Les créoles oubliés de Nouvelle-France

Il était une fois, la Nouvelle France. Un vaste territoire où tout semblait possible. Un territoire si vaste qu’il était divisé en plusieurs parties. Les plus importantes étant le Canada (correspondant plus ou moins à la périphérie laurentienne, écoumène de l’actuel Québec), l’Acadie et la Louisiane. De braves sujets du roy de France y débarquèrent et y eurent beaucoup d’enfants. Ces petits Français nés en terre d’Amérique, ce sont eux qu’on appellera, à un certain moment de l’histoire, les « créoles ». La Conquête, la Confédération et le Révolution tranquille sont autant d’événements charnières de notre histoire qui ont fait en sorte que de créoles, nous sommes devenus les Canadiens, puis les Canadiens français et aujourd’hui, les Québécois.

Une synecdoque appelée Canada

Appeler un citoyen de Vancouver un « Canadien » est un véritable abus de langage. Effectivement, tel que mentionné dans l’introduction, l’expression « Canada » référait à l’origine à la région géographique périphérique au St-Laurent. Or, le nouvel ensemble politique né de l’Acte de l’Amérique du nord britannique s’est accaparé le nom de notre pays (entendre ici au sens du territoire qu’habite un peuple). On en est donc venu progressivement à appeler l’ensemble des résidents de ce nouveau « Canada » par le nom de nos ancêtres (les Canadiens). De cet imbroglio identitaire vint la nécessité d’ajouter l’attribut « français » à notre nom ( « Canadien ») pour nous distinguer de ces nouveaux « Canadiens » non issus de la colonisation française.

Fier de mon créole

Au fil des changements de noms, nos créoles de Nouvelle-France ont fini par oublier qu’ils s’appelaient originellement créoles. Pourtant le terme m’est apparu plus pertinent que jamais à la suite d’une conversation avec une personne d’origine réunionnaise, dont la langue maternelle est bien sûr le créole réunionnais. Malgré qu’elle parle un français tout à fait impeccable, elle m’a affirmé toute l’importance que revêt pour elle sa langue. Elle me faisait part de son dégoût à l’égard de ceux qui perçoivent son créole comme une langue vulgaire. Car pour elle, sa spontanéité et son identité profonde sont créoles. Elle est foncièrement créole. Or, on pourrait en dire autant pour la langue particulière, truffée d’expressions aussi anciennes (qu’on appelle péjorativement « archaïsmes ») que belles, que nous avons la chance — et le devoir! — de garder vivante ici, au Québec.
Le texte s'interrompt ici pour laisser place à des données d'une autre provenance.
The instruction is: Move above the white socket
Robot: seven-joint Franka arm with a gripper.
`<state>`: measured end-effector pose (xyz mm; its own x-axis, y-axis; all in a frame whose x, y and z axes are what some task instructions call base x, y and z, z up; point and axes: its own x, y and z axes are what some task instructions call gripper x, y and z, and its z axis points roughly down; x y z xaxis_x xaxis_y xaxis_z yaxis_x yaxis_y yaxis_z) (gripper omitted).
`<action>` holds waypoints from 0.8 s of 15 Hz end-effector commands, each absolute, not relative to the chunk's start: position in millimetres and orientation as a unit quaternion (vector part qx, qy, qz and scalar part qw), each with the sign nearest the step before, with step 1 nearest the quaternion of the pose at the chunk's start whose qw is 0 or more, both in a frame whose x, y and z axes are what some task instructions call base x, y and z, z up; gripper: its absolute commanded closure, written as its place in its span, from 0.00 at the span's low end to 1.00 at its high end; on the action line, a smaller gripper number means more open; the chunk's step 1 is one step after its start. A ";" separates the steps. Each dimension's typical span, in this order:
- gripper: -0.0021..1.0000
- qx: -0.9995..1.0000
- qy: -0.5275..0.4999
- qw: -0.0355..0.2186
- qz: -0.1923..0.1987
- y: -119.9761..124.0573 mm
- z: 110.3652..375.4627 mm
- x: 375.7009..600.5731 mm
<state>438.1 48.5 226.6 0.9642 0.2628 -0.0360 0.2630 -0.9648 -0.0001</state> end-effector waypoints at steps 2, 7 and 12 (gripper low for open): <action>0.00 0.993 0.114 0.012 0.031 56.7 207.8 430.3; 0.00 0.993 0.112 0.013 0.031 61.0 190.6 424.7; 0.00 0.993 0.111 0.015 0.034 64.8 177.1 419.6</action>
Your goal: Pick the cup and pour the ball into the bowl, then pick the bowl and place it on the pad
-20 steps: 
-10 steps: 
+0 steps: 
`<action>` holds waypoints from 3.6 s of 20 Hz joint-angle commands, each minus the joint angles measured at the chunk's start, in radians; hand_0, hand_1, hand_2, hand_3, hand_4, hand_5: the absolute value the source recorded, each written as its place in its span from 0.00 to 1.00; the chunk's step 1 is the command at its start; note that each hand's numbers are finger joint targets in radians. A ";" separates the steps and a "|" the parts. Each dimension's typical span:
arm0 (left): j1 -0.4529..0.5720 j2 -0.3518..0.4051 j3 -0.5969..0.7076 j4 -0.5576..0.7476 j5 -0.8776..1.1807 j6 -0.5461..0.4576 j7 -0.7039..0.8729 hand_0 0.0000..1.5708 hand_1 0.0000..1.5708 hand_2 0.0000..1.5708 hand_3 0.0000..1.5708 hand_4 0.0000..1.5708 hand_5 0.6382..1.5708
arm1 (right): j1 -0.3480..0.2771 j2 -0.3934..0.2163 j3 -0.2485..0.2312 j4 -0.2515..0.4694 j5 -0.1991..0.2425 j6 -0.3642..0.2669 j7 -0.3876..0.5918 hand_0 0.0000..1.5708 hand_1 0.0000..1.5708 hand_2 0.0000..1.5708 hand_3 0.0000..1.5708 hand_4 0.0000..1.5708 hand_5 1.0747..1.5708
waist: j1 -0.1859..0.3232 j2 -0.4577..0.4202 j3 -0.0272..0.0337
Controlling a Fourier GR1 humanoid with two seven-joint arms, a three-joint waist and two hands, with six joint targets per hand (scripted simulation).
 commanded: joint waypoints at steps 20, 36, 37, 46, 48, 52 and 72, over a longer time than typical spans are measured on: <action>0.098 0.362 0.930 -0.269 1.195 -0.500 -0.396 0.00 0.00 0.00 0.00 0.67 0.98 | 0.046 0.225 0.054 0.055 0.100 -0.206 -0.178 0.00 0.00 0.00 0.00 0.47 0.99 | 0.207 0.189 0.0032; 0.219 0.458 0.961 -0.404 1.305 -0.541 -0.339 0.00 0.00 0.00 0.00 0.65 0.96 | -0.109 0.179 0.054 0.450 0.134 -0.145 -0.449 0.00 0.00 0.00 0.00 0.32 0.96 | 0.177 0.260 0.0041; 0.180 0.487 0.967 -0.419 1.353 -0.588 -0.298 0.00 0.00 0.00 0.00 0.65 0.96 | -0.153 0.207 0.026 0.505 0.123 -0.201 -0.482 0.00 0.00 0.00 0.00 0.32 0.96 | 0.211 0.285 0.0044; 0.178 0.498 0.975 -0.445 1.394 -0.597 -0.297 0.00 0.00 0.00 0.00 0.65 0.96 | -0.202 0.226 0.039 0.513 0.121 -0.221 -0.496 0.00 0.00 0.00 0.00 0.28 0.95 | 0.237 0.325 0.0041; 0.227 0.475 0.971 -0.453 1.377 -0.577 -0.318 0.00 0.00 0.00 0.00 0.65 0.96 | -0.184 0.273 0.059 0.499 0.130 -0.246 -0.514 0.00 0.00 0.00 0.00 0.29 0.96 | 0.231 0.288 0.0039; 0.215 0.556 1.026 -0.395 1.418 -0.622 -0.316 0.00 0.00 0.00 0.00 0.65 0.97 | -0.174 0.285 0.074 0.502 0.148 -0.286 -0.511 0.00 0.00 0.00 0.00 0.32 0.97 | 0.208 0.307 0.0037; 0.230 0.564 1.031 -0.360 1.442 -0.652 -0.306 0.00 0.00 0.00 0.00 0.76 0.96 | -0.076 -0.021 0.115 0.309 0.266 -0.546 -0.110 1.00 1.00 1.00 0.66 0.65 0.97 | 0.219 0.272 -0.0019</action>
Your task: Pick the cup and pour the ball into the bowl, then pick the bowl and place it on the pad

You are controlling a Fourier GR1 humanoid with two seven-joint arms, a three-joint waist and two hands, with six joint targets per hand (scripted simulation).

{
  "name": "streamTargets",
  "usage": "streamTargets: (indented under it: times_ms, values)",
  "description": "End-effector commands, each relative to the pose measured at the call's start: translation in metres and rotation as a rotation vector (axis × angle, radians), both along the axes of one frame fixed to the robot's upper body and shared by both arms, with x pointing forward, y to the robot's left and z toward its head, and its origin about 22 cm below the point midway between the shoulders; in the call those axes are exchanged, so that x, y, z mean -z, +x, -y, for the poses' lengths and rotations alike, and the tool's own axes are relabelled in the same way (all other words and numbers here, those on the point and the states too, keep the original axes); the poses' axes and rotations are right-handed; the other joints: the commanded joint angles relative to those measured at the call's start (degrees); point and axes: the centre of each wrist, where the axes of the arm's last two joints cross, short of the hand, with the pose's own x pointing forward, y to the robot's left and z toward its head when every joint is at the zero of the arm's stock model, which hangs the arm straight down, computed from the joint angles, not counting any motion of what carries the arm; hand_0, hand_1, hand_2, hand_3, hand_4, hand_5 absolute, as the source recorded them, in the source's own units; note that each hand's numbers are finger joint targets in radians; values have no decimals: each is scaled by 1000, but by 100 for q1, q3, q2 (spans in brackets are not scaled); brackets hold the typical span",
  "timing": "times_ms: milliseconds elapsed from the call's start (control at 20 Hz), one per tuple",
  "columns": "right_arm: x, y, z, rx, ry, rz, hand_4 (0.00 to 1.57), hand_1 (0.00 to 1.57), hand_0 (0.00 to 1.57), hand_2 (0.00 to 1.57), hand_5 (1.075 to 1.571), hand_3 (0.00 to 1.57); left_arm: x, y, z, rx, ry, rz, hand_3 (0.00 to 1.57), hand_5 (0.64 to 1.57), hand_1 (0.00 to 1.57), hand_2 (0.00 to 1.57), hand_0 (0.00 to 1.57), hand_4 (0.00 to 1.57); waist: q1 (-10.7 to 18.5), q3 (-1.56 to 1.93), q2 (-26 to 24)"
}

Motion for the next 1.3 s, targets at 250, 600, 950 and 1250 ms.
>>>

Sont-ce des gens de Paris? Non, ce sont des gens de par ici.

Dans les moments les plus spontanés, où on se révèle avec authenticité, ce n’est pas en français de Paris qu’on s’exprime. Certes, la connaissance et la maîtrise d’un registre de langue soutenu sont essentielles à l’intelligibilité entre francophones de part et d’autre du monde, de même qu’il serait inconcevable d’étayer un raisonnement complexe en joual. Toutefois, il est une richesse qui anime la langue populaire — cette langue qui résonne dans nos oreilles chaque jour à la manière d’une mélodie.

S’il faut sensibiliser les élèves (et les francophones en général) d’aujourd’hui à l’importance de maîtriser la langue française et leur faire prendre conscience des mots qu’ils utilisent, il ne faut pas, comme c’est trop souvent le cas, leur faire sentir qu’ils « parlent mal ». Ils ne parlent pas mal : ils parlent avec ce qu’ils sont.

Et si ce sont les accents et les expressions qui font la mélodie d’une langue, c’est son homogénéisation qui n’en fera qu’une note désagréable pour l’oreille. Une langue épurée, terne, sans saveur. Car une seule note ne suffit pas à faire une mélodie.

Je ne veux pas ma langue comme un drap monochrome et pareil à mille autres draps. Je veux ma langue comme une courte-pointe. Petits-fils et petites-filles de créoles, n’oubliez-pas : vous êtes la couleur de la langue que vous faites vivre. Soyez fier de votre créole, car il fait ce que vous êtes. On vous a volé votre nom, mais ne laissez personne vous voler votre langue. Ne la laissez pas devenir un mur gris et monochrome. Faites-en plutôt une murale. Quelque chose de joli et de mélodieux. Comme une mosaïque.